DCG Iris, a London-listed insurance-linked securities (ILS) fund, marketed and run by Dexion Capital with Credit Suisse’s ILS team providing ILS asset management services, is soon to exist no more as the company is set to be wound up.
The Directors of DCG Iris proposed the winding up of the ILS fund back in June, involving the liquidation of its investments and return of capital to its shareholders. The Directors said that the fund has not attracted the investor demand that was predicted before its launch.
Because the fund had not attracted this expected demand it has not grown particularly large, reaching around £68m at the mid-year. Due to the funds small size and the now more challenging, softer reinsurance market, which makes maintaining its returns a more difficult task without taking on a riskier strategy, the Directors proposed the funds winding up.

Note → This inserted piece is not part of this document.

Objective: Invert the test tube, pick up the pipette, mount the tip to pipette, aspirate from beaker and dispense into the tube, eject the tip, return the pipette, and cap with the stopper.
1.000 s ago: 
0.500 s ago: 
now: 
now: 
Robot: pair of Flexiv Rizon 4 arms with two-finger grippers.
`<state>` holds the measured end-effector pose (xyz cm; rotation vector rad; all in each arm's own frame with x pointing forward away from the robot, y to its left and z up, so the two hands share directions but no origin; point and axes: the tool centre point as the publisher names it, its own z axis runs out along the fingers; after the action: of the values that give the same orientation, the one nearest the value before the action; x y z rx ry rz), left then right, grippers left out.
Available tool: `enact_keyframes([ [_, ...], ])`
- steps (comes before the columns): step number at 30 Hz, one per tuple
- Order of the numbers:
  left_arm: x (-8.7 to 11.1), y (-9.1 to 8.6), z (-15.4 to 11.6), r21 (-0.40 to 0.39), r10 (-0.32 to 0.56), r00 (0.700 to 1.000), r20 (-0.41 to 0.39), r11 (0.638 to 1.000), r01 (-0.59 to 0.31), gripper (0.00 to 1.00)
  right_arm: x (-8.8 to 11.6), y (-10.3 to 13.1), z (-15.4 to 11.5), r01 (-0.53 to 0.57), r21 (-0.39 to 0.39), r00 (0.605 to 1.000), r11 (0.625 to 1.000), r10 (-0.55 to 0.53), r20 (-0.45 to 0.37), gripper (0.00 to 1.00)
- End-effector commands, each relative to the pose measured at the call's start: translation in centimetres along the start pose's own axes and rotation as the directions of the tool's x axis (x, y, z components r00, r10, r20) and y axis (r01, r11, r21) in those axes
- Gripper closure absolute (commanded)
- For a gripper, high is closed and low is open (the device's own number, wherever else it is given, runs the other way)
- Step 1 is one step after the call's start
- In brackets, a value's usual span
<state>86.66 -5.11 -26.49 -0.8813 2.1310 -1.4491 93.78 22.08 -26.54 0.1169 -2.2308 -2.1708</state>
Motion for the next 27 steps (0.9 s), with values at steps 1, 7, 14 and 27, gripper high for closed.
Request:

DCG Iris has submitted a redemption request to Credit Suisse Asset Management to recoup capital back from the master CS IRIS Low Volatility Plus Fund. The next available dealing date for redemption is on October 1st and it expects to receive redemption proceeds from the master fund by November 30th.
The cost of winding up the ILS fund is estimated at £740,000, or 1.07p per share, with the bulk of this, £613,595, payable to Credit Suisse for services and costs incurred during the set up and launch of DCG Iris. This cost was agreed at the launch of the fund if it did not remain invested in the master fund until June 2019.
A liquidator has been appointed and the fund will now go through the winding up process with shares being suspended from trading on the 24th September and the settlement with shareholders happening as soon as practicable.
It remains surprising that DCG Iris didn’t have more success raising capital over its existence, particularly in its first year when almost every other ILS fund grew rapidly. The returns were attractive in its first year and the master fund operated by Credit Suisse has been very successful. Other listed funds have also had more success at raising capital while having similar mandates.
Targeting investors through a listed fund would, you might imagine, open up a whole raft of investors who perhaps don’t know the ILS sector or have not had access to it before. This would mean that marketing is key to attract capital and it has to be said that this may have been where the DCG Iris initiative was lacking.
DCG Iris would have targeted a more retail class of investor, given its listed nature it was accessible through many investment avenues and advisers. Looking at the example set by Stone Ridge Asset Management in the U.S., this retail element should not be a barrier to asset growth which does leave one wondering what went wrong and why DCG Iris couldn’t grow.